Sunday, November 07, 2004

First draft

A couple of weeks ago my friend Chelsea and I met at the Claremont, a grand old hotel in the Berkeley hills, close to our roots with a view. She lives in Texas now, but we grew up together and a bagel shop I frequent has a coffee named after her, aptly described as sweet and nutty. She's a very political creature, a die-hard Democrat, this is one of the mysteries of our friendship, since at 31 I have never voted and consider it charming that I obstain from all forms of the news.

During this visit the presidential campaign comes up. I'm not sure how, but I know I'm not to blame. I mention stem-cell research, only because of my father and she tells me something that I still have yet to shake: "Well that's your vote this year then, you have to vote for your dad."

So less than a week before the legal deadline I mail in my official voter registration. I am now a registered voter. And while I know nothing of candidates or issues, I know my father needs medical help that doesn't yet exist.

In 1965, three months after he finished high school, my father turned 18 years old.

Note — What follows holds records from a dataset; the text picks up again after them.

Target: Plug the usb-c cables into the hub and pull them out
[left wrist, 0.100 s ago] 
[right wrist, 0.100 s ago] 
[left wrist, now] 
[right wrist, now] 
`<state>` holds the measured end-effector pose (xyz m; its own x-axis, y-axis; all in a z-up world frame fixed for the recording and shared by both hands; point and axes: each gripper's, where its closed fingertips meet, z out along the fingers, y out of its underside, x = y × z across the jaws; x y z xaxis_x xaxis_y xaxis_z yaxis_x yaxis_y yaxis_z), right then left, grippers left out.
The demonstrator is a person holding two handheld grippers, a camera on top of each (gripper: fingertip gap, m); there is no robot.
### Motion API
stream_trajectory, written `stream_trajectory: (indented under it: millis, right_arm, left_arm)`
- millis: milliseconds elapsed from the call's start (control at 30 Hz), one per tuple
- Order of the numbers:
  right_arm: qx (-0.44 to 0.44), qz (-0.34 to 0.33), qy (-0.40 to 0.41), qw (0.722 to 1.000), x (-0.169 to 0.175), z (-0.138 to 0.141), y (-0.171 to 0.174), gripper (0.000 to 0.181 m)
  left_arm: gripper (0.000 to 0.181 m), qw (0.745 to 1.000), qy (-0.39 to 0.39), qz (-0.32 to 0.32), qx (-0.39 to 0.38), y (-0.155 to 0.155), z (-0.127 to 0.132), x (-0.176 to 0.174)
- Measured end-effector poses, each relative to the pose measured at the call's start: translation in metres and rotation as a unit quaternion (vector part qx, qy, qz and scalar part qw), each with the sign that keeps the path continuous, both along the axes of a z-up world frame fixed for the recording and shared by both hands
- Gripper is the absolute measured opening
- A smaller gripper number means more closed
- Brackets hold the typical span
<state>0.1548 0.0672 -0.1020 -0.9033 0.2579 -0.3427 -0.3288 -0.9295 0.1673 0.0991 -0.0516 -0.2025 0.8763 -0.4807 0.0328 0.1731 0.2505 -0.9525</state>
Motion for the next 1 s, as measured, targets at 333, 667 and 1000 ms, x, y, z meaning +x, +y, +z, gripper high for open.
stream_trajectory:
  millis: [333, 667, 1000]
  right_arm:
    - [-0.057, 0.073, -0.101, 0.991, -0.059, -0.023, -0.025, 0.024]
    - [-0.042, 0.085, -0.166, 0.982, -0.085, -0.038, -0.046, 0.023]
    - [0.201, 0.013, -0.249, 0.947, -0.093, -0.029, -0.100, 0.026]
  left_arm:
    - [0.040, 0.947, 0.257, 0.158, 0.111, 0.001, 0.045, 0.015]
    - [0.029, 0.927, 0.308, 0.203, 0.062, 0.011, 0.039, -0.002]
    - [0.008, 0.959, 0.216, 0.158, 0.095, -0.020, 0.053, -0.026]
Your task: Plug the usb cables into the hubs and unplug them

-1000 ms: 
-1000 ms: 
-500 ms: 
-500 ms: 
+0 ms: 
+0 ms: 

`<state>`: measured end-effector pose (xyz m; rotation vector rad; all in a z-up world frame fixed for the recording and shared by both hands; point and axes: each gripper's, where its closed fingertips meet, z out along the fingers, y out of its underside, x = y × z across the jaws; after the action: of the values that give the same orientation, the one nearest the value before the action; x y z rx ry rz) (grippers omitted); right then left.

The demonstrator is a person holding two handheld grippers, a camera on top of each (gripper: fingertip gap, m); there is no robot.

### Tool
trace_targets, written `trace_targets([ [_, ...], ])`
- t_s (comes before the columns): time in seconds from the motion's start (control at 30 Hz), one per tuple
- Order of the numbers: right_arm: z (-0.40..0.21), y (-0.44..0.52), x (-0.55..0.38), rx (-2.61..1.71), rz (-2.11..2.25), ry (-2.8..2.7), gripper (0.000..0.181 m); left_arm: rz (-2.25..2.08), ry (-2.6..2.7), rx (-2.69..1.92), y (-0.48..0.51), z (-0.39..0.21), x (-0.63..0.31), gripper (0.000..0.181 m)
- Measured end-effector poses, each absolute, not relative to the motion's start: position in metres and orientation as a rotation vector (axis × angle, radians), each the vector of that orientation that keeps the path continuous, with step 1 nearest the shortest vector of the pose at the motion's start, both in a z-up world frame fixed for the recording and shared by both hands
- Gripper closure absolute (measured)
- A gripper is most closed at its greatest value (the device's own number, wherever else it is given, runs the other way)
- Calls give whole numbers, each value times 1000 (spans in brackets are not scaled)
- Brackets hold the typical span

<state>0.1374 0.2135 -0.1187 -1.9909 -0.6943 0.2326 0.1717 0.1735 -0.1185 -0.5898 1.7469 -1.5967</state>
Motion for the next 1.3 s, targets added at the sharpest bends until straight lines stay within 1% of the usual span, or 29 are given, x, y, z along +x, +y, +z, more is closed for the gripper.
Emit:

He moved to Texas, for a girl he tells me shyly, slyly now. Anne Richmond, a debutante. Her father had a lot of money and connections. When my father was 16 he met Marlon Brando, a buddy of the old man, and rode motorcycles with him. "So I registered," he tells me now, "because it was the law."

The law , like he cared. "They were catching up with people and pushing you ahead in the line if you weren't registered," he explains. I pause with this answer. My father could hotwire a car at 13 years old, the law was not a concern. He watches me take this in. His eyes are hazel, layered green and gold. Mine are brown, dark to nearly black. I ask him if he thought there was a chance he would be drafted.

He fills his cheeks with air and looks up for an answer. Tips his chin down and exhales with a small laugh. "No," he says. "I just figured if it happened I would figure something out. Maybe something would happen with the war. Maybe I would go to school and get a deferment. Maybe this, maybe that, but none of that really happened."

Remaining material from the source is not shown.